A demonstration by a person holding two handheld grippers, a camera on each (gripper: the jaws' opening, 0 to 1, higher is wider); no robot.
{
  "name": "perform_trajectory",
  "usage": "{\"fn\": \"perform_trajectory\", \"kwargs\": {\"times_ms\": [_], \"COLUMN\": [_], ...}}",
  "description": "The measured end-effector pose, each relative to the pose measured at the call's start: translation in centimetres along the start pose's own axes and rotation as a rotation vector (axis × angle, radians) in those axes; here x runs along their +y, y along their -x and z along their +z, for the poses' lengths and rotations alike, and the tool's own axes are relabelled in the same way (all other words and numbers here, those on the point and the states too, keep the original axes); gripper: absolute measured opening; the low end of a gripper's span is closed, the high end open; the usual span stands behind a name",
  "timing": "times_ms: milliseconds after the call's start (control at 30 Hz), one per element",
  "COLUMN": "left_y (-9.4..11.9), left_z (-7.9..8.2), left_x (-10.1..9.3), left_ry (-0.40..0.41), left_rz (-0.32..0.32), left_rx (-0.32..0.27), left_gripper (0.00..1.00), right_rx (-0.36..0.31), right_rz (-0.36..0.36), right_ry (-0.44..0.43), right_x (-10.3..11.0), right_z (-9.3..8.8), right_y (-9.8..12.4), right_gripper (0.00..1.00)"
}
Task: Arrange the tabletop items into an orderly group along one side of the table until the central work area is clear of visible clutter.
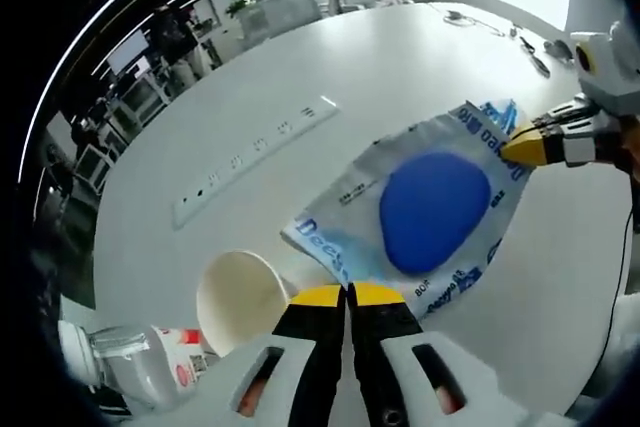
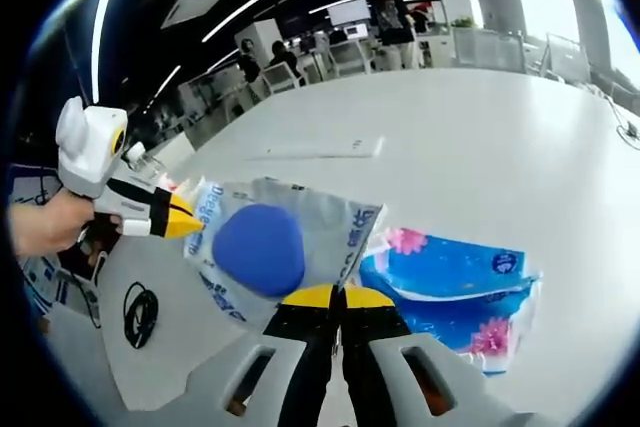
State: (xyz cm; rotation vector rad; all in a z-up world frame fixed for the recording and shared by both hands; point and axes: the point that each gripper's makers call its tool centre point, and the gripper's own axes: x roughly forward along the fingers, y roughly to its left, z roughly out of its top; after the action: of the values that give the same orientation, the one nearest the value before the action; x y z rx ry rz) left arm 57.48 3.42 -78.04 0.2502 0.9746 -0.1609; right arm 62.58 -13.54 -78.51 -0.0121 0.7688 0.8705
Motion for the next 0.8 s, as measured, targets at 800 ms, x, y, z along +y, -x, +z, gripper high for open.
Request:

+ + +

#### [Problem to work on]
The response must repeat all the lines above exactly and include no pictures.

#### [Exercise solution]
A demonstration by a person holding two handheld grippers, a camera on each (gripper: the jaws' opening, 0 to 1, higher is wider); no robot.
{
  "name": "perform_trajectory",
  "usage": "{\"fn\": \"perform_trajectory\", \"kwargs\": {\"times_ms\": [_], \"COLUMN\": [_], ...}}",
  "description": "The measured end-effector pose, each relative to the pose measured at the call's start: translation in centimetres along the start pose's own axes and rotation as a rotation vector (axis × angle, radians) in those axes; here x runs along their +y, y along their -x and z along their +z, for the poses' lengths and rotations alike, and the tool's own axes are relabelled in the same way (all other words and numbers here, those on the point and the states too, keep the original axes); gripper: absolute measured opening; the low end of a gripper's span is closed, the high end open; the usual span stands behind a name",
  "timing": "times_ms: milliseconds after the call's start (control at 30 Hz), one per element",
  "COLUMN": "left_y (-9.4..11.9), left_z (-7.9..8.2), left_x (-10.1..9.3), left_ry (-0.40..0.41), left_rz (-0.32..0.32), left_rx (-0.32..0.27), left_gripper (0.00..1.00), right_rx (-0.36..0.31), right_rz (-0.36..0.36), right_ry (-0.44..0.43), right_x (-10.3..11.0), right_z (-9.3..8.8), right_y (-9.8..12.4), right_gripper (0.00..1.00)"
}
Task: Arrange the tabletop items into an orderly group along one side of the table until the central work area is clear of visible clutter.
State: (xyz cm; rotation vector rad; all in a z-up world frame fixed for the recording and shared by both hands; point and axes: the point that each gripper's makers call its tool centre point, and the gripper's own axes: x roughly forward along the fingers, y roughly to its left, z roughly out of its top; after the action: of the values that give the same orientation, the one nearest the value before the action; x y z rx ry rz) left arm 57.48 3.42 -78.04 0.2502 0.9746 -0.1609; right arm 62.58 -13.54 -78.51 -0.0121 0.7688 0.8705
Motion for the next 0.8 s, as measured, targets at 800 ms, x, y, z along +y, -x, +z, gripper high for open.
Request:

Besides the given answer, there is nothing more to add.